EXERCISE DIRECTIONS
Would you please repeat exactly the entries below, starting at the line with "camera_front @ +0" and ending at the line with "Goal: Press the", and nothing outside that range? Leave out the pictures.

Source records
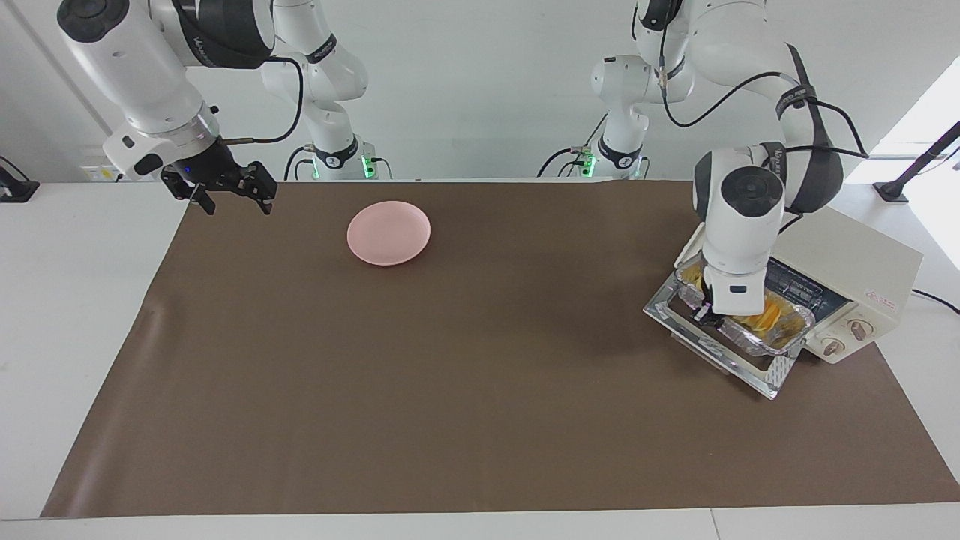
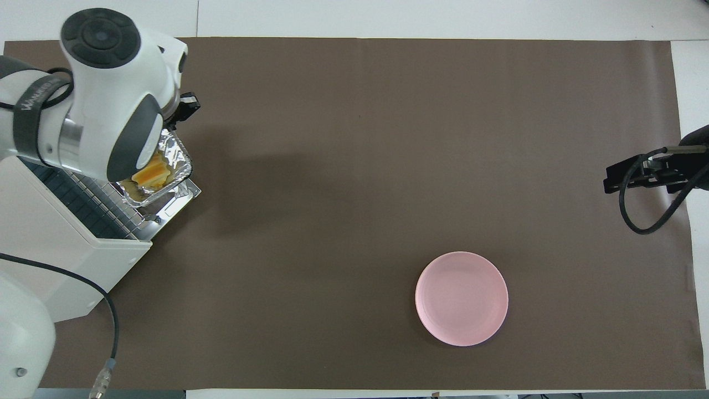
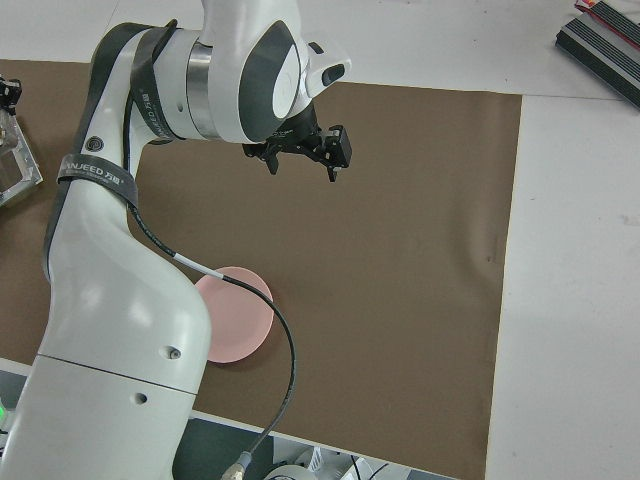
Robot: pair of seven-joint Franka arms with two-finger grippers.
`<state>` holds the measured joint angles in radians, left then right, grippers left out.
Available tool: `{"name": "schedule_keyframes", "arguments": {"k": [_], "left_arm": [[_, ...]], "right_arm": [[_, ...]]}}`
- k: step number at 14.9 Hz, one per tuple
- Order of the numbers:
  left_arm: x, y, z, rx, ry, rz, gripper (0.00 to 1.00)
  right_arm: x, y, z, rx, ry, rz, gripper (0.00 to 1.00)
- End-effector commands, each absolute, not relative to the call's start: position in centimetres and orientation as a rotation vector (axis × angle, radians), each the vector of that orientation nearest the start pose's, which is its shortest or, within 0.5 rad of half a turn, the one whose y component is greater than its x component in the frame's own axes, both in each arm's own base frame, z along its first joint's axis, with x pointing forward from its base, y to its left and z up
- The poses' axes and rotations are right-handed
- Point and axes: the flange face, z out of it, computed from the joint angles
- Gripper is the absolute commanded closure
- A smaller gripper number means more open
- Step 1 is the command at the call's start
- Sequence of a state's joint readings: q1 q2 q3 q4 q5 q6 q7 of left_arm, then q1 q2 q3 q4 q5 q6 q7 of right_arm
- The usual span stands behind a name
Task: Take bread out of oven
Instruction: 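Pull the foil tray out and set it on the table center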
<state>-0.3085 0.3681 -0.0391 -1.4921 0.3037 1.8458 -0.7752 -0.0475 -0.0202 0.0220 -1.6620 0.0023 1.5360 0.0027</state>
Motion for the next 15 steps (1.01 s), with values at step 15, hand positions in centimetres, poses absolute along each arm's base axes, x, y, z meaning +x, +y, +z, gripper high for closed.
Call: {"name": "schedule_keyframes", "arguments": {"k": [15], "left_arm": [[51.6, -42.7, 34.9, -3.139, 0.235, 0.009, 0.88]], "right_arm": [[52.2, -3.0, 60.6, -3.144, 0.095, 0.196, 0.0]]}}
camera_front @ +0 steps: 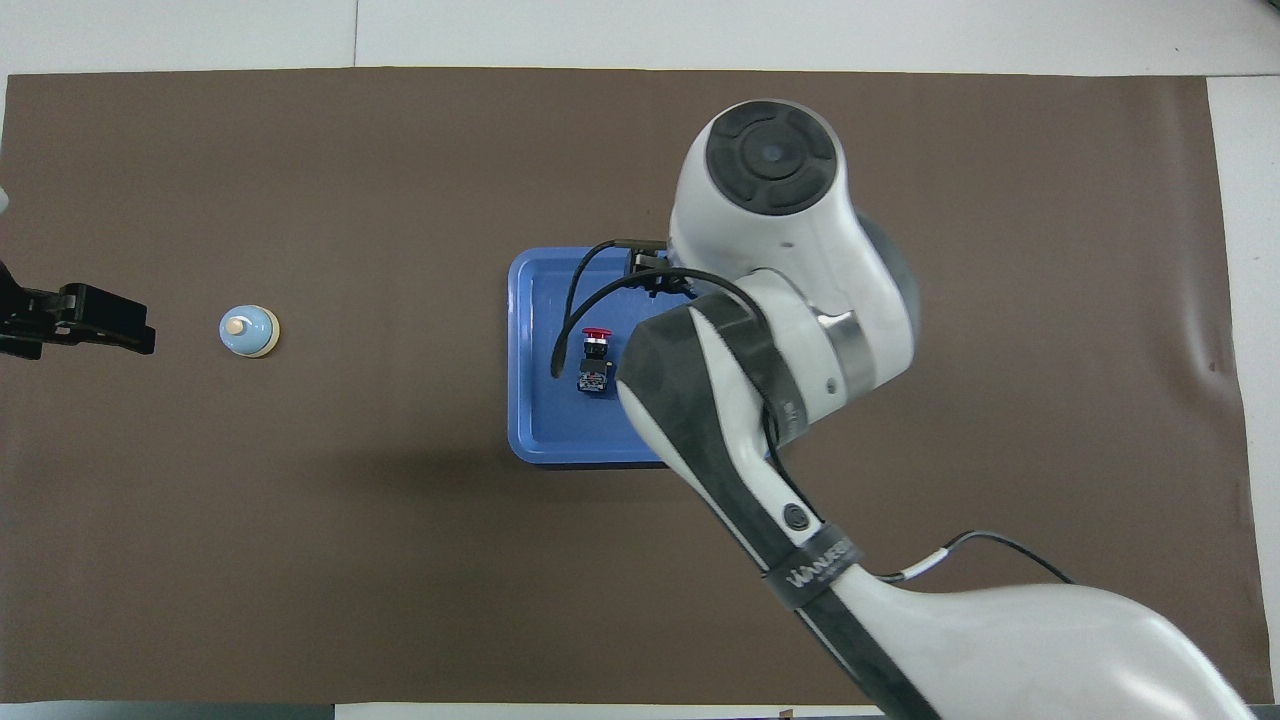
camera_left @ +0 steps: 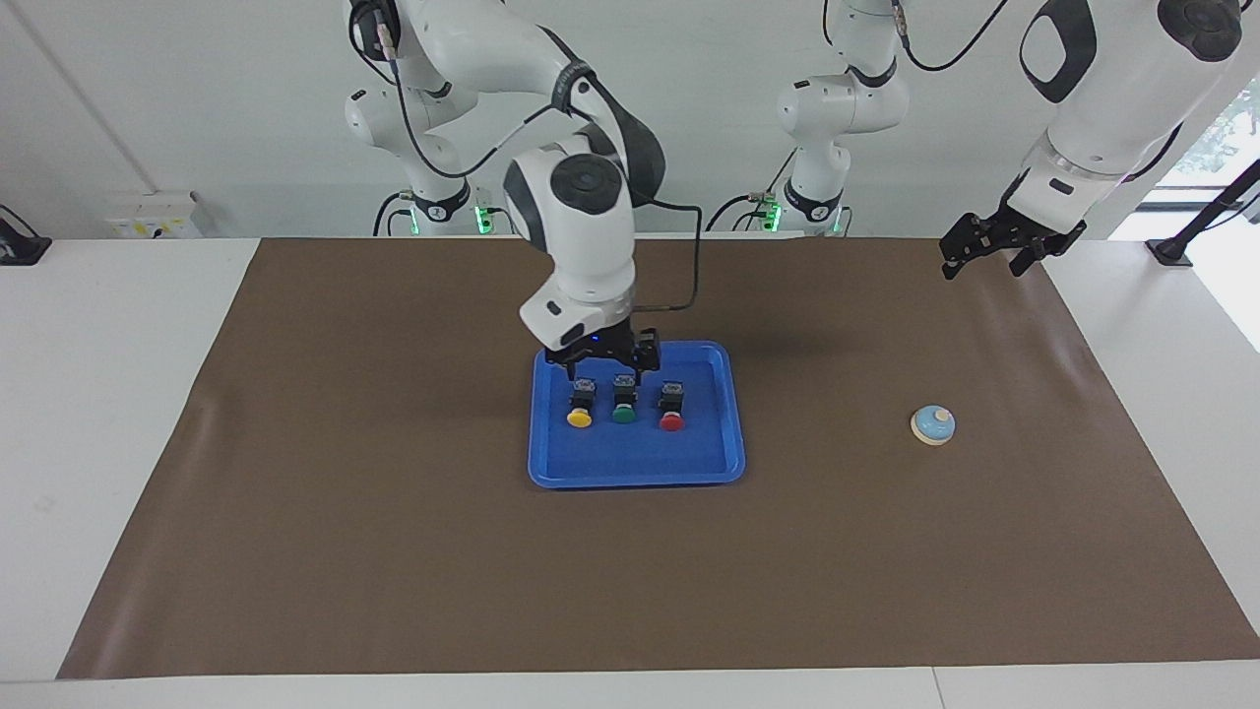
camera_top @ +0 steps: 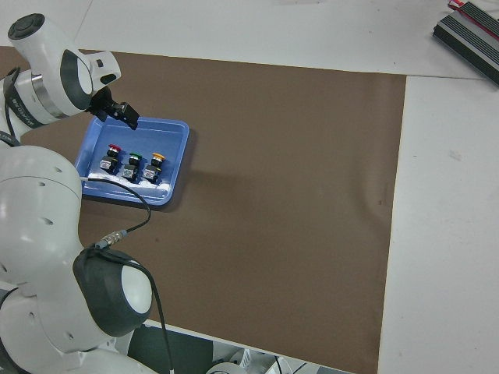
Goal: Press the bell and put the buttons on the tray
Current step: 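Place the red button in the tray beside the green one, then withdraw the right gripper while the left gripper reaches the bell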
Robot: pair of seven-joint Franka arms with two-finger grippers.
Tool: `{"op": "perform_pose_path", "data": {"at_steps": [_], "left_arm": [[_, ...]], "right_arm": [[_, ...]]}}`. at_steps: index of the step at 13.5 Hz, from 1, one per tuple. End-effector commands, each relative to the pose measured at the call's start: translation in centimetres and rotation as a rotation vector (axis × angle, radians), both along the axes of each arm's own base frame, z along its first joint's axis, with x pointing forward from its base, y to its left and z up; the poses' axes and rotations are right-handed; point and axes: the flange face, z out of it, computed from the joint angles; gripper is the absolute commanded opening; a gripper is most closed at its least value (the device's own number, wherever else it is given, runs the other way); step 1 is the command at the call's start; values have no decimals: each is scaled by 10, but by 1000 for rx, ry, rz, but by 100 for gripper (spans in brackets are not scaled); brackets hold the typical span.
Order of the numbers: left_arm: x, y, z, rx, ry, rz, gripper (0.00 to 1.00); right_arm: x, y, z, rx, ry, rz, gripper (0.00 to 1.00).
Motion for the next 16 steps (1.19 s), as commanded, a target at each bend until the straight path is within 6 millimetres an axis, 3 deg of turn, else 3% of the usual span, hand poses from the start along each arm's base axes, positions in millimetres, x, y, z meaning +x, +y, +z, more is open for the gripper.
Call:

OUTPUT OF THE EXERCISE
camera_front @ +0 steps: 
camera_left @ +0 steps: 
camera_top @ +0 steps: 
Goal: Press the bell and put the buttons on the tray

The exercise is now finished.